Enactment of the NRRA is NAPSLO's primary legislative goal in Congress. Its passage would create, for the first time, a set of coordinated nationwide rules for regulation and tax remittance for multi-state surplus risks.
Difficulties in regard to premium tax allocation and remittance and regulatory overlap on multi-state risks have plagued our industry for decades. Over time, NAPSLO has tried to work with the states, the NAIC and NCOIL to solve these problems. These efforts have been unsuccessful and the situation has reached a point where a national solution to these problems is critical.
The reason a solution to these multi-state difficulties has now become crucial to our industry is two-fold.
First, over the past six or seven years, the surplus lines premium volume has tripled and its market share has expanded from around 5% of the commercial lines market to nearly 15% with the total volume reaching nearly $35 billion annually. As a result of this growth, there is an increasing number multi-state risks entering the surplus lines arena.

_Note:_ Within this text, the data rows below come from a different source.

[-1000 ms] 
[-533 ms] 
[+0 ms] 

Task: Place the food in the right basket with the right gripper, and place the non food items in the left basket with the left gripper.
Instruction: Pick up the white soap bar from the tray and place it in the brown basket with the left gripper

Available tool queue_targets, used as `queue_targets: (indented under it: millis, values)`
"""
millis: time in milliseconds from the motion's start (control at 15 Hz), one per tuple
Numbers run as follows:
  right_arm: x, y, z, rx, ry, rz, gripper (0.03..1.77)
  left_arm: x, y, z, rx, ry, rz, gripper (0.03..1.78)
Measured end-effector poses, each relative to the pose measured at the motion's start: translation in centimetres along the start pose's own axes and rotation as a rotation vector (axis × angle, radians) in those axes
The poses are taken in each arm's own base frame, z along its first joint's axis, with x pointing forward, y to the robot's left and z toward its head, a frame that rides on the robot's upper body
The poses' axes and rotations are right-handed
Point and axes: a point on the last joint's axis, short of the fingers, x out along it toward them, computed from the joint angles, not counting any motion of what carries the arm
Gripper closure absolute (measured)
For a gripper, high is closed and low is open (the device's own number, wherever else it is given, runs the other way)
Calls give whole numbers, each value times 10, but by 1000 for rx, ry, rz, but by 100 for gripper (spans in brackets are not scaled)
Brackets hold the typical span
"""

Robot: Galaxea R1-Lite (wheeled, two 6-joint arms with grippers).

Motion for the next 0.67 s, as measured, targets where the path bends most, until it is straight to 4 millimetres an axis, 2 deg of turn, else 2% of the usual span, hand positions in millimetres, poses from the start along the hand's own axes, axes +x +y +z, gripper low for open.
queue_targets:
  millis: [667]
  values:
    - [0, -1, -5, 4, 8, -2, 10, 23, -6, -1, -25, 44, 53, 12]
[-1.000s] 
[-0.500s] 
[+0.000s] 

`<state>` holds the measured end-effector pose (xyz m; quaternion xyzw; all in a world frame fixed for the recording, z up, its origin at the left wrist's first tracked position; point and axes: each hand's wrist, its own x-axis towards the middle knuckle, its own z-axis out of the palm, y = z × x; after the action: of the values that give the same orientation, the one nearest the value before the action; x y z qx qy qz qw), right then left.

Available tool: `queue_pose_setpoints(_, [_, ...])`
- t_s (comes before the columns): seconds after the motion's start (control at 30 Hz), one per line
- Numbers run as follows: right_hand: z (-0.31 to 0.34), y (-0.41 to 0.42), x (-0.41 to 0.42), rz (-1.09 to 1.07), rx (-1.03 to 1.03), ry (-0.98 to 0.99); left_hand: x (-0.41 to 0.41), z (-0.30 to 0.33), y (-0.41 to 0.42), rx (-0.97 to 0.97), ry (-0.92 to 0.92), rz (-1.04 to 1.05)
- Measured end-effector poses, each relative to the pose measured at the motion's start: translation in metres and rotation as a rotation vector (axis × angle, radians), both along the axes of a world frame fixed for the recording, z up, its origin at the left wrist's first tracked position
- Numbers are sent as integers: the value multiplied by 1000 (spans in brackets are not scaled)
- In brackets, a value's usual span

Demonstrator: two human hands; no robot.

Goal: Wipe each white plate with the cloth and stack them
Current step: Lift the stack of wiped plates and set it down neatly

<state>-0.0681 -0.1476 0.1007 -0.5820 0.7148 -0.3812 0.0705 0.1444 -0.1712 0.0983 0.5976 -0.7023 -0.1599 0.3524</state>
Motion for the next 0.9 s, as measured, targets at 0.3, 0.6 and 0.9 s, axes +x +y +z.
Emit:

Second, due to the passage of the Gramm-Leach-Bliley Act in 1999, every state now offers a non-resident surplus lines broker license and it is unclear whether a surplus lines broker must possess surplus lines licenses in each and every state in which a portion of a surplus lines exposure exists in a multi-state transaction.
As a result of these factors along with the states' failure to create a coordinated and universal tax and regulatory compliance system for multi-state surplus lines risks, surplus lines brokers today are faced with costly, repetitive, complicated and often inconsistent obligations in multiple states when placing coverage on multi-state surplus lines risks.
The NAPSLO Board finds this situation unacceptable and a major obstacle to the continued viability of the surplus lines market and success of NAPSLO broker and company members.
NAPSLO, initially, responded to this critical situation several years ago by proposing the creation of an interstate compact. The problem with using an interstate compact is that a compact tends to be adopted slowly and not all states agree to join them. A more immediate, uniform, and comprehensive solution to these pressing problems was needed.
In early 2004, as House Financial Services Committee began drafting the SMART Act, (State Modernization and Regulatory Transparency Act) which was aimed at bringing more uniformity and efficiency to the state regulatory system, NAPSLO took these tax and compliance problems to Washington, D.C. in the hope of finding solutions. This effort, ultimately, resulted in NRRA which now stands on the precipice of enactment.
When enacted, NRRA will establish a consistent set of nationwide rules for brokers to use in calculating and remitting surplus lines premium tax and in complying with state laws and regulations on multi-state surplus lines risks.
Moreover, these rules would have immediate nationwide effect (on the effective date of the Act) and not require individual state action. NAPSLO believes that these much needed and long awaited reforms will benefit the entire industry and will continue to strenuously work for enactment of the NRRA.